▶ Problem requirements
The listing below must be repeated word for word, with its images excluded.

▶ Dataset excerpt
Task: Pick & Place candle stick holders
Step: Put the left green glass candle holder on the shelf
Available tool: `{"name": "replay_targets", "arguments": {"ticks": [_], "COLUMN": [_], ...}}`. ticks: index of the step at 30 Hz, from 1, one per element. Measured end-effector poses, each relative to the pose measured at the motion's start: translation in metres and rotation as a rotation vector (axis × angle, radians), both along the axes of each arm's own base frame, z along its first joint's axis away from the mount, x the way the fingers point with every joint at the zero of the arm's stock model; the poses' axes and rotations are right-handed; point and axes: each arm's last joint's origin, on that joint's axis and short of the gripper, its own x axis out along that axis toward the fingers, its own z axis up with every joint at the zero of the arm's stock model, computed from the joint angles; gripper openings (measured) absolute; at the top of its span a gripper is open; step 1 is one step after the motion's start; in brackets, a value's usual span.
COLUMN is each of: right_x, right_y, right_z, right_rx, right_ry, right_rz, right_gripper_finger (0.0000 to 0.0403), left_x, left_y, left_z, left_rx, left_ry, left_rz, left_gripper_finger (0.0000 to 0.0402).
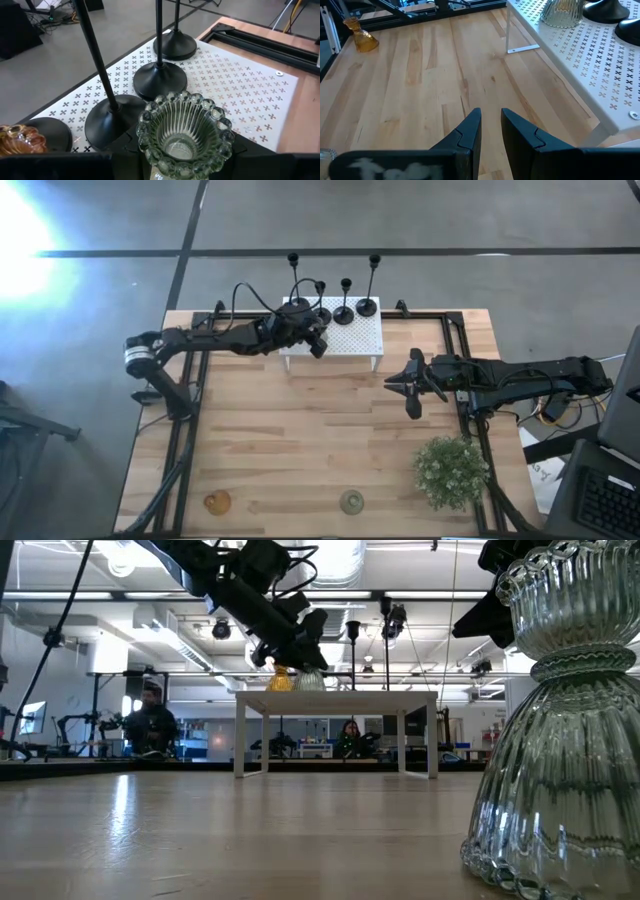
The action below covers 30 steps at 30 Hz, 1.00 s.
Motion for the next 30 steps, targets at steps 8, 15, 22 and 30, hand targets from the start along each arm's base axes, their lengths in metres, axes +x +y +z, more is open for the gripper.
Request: {"name": "replay_targets", "arguments": {"ticks": [8,15,22,30], "right_x": [0.0000,0.0000,-0.0001,0.0000], "right_y": [0.0000,0.0000,0.0000,0.0000], "right_z": [0.0001,0.0001,0.0000,0.0001], "right_rx": [0.000,0.000,0.000,0.000], "right_ry": [-0.001,-0.001,0.000,0.000], "right_rz": [0.000,0.000,0.000,0.000], "right_gripper_finger": [0.0068,0.0068,0.0068,0.0068], "left_x": [-0.0007,-0.0002,0.0006,0.0009], "left_y": [-0.0004,-0.0013,-0.0026,-0.0025], "left_z": [-0.0005,-0.0008,-0.0006,0.0007], "left_rx": [-0.007,-0.017,-0.023,-0.019], "left_ry": [0.008,0.007,0.003,0.002], "left_rz": [-0.004,-0.039,-0.093,-0.094], "left_gripper_finger": [0.0131,0.0135,0.0137,0.0139]}}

▶ Your solution
Task: Pick & Place candle stick holders
Step: Put the left green glass candle holder on the shelf
Available tool: `{"name": "replay_targets", "arguments": {"ticks": [_], "COLUMN": [_], ...}}`. ticks: index of the step at 30 Hz, from 1, one per element. Measured end-effector poses, each relative to the pose measured at the motion's start: translation in metres and rotation as a rotation vector (axis × angle, radians), both along the axes of each arm's own base frame, z along its first joint's axis away from the mount, x the way the fingers point with every joint at the zero of the arm's stock model; the poses' axes and rotations are right-handed; point and axes: each arm's last joint's origin, on that joint's axis and short of the gripper, its own x axis out along that axis toward the fingers, its own z axis up with every joint at the zero of the arm's stock model, computed from the joint angles; gripper openings (measured) absolute; at the top of its span a gripper is open; step 1 is one step after the motion's start; in brackets, a value's usual span.
COLUMN is each of: right_x, right_y, right_z, right_rx, right_ry, right_rz, right_gripper_finger (0.0000 to 0.0403), left_x, left_y, left_z, left_rx, left_ry, left_rz, left_gripper_finger (0.0000 to 0.0402).
The action below covers 30 steps at 30 Hz, 1.00 s.
Motion for the next 30 steps, targets at steps 8, 15, 22 and 30, hand targets from the start along each arm's base axes, their lengths in metres, axes +x +y +z, more is open for the gripper.
Request: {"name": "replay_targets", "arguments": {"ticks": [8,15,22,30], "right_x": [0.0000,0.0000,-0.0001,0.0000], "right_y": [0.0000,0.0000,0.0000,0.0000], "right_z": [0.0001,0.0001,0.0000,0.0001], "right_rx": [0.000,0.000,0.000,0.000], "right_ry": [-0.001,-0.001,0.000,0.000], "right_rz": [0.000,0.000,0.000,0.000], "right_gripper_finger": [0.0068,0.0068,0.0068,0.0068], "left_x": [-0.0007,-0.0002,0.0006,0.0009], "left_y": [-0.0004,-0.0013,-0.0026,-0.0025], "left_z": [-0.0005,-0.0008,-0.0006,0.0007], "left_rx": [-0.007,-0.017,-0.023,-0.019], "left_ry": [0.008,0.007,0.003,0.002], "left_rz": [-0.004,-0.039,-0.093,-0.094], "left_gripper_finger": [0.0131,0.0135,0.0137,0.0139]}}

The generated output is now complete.